**Dataset section:**
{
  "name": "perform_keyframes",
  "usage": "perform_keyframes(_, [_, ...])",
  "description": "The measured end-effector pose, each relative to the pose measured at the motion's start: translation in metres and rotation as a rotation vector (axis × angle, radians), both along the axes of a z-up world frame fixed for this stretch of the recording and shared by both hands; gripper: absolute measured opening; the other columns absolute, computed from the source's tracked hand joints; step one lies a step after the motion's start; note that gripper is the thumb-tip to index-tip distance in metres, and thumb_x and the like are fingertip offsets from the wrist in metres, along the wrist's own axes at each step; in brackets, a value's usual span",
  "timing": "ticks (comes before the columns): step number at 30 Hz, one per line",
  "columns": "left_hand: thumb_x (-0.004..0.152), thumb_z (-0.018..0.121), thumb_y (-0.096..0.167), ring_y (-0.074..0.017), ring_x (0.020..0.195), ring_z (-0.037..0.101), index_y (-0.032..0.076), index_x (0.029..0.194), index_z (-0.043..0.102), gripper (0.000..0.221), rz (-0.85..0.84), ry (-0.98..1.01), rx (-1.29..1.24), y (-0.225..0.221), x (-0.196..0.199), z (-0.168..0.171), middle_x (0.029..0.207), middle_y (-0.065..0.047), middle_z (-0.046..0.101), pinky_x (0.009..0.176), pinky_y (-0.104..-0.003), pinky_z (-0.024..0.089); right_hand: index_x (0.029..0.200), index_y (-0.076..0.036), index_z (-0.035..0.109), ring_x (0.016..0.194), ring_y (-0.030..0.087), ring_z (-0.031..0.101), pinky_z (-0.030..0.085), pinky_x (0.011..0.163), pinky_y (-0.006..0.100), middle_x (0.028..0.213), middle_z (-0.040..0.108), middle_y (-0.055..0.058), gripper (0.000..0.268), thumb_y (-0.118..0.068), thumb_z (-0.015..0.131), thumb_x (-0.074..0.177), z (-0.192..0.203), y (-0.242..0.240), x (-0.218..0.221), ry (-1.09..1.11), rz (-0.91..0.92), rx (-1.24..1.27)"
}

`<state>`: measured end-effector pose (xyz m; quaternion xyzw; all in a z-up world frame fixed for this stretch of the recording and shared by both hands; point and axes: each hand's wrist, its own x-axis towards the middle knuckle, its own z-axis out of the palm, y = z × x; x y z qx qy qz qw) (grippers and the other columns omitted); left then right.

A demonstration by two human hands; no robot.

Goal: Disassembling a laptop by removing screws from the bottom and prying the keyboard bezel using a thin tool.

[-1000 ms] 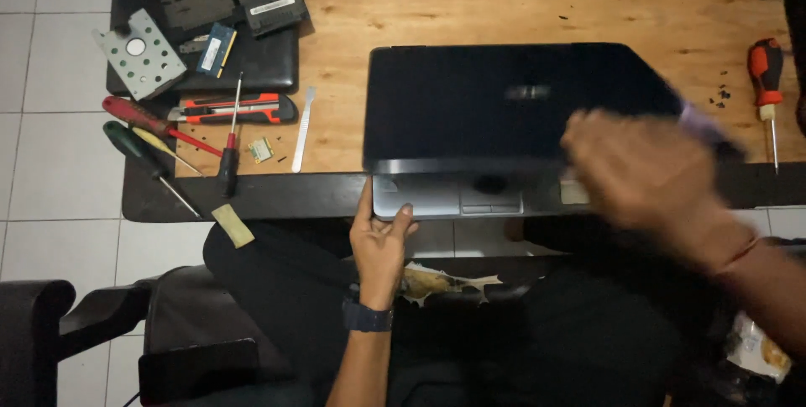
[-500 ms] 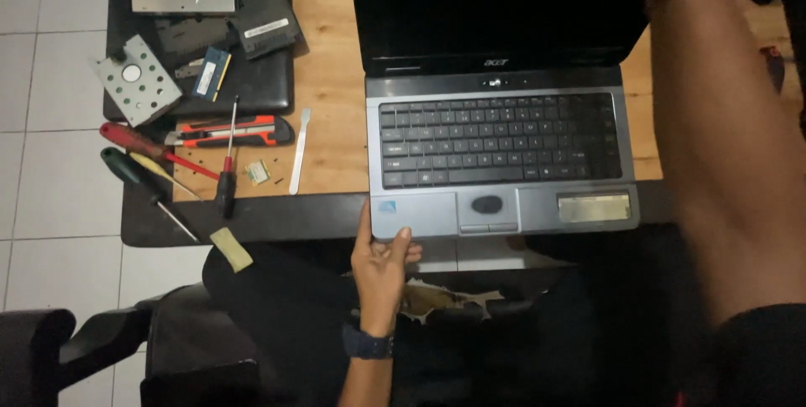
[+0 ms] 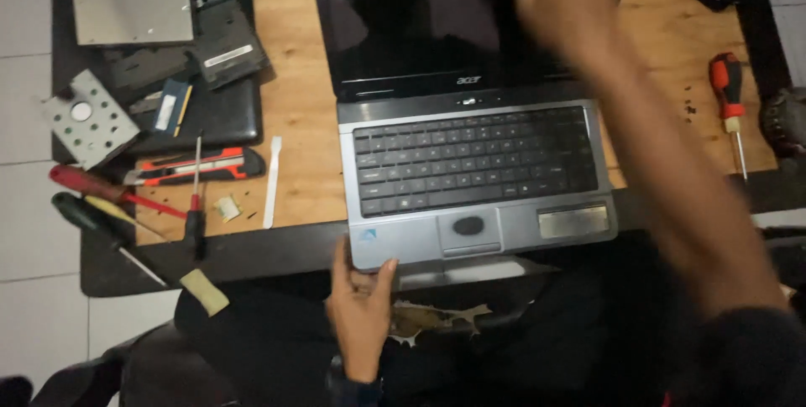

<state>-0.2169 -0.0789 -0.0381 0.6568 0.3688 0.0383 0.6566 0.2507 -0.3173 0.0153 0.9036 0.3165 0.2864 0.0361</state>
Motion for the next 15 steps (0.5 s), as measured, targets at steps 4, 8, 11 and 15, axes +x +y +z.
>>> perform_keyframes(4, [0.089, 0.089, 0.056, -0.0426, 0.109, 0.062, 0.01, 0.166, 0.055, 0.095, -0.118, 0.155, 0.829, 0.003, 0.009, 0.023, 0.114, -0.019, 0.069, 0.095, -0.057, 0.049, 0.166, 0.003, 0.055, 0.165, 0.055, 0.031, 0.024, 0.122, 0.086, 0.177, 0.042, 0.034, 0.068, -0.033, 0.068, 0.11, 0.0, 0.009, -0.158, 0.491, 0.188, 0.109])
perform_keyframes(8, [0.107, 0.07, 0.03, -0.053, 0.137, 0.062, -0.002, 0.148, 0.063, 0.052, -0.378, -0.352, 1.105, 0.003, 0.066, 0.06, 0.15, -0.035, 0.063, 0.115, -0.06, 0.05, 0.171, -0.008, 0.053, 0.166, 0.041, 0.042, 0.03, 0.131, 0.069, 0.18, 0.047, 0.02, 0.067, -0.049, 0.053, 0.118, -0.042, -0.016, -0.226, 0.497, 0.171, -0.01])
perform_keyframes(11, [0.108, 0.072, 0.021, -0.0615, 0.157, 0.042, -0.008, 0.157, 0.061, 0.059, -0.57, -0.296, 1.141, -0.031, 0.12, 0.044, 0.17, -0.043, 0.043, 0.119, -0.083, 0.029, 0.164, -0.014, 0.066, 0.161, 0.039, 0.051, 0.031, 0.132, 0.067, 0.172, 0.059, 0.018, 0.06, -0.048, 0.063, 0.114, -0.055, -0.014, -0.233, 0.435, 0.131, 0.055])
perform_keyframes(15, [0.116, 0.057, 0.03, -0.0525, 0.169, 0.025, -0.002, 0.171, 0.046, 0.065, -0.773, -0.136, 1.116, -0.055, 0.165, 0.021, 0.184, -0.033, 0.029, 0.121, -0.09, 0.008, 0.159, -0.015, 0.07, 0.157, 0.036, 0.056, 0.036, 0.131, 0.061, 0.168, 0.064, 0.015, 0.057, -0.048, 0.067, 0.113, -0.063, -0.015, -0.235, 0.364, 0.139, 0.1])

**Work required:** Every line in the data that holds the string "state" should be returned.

**Answer to this problem:**
`<state>`: measured end-effector pose (xyz m; quaternion xyzw; all in a z-up world frame fixed for this stretch of the recording and shared by both hands; point and axes: each hand's wrist, its own x-axis towards the middle knuckle, its own z-axis out of the palm, y = z × x; x y z qx qy qz qw) (grippers and the other columns omitted); left then right.
<state>-0.2169 -0.0789 -0.0381 0.6568 0.3688 0.0383 0.6566 0.2507 -0.3173 0.0153 0.9036 0.3165 0.2864 0.0361</state>

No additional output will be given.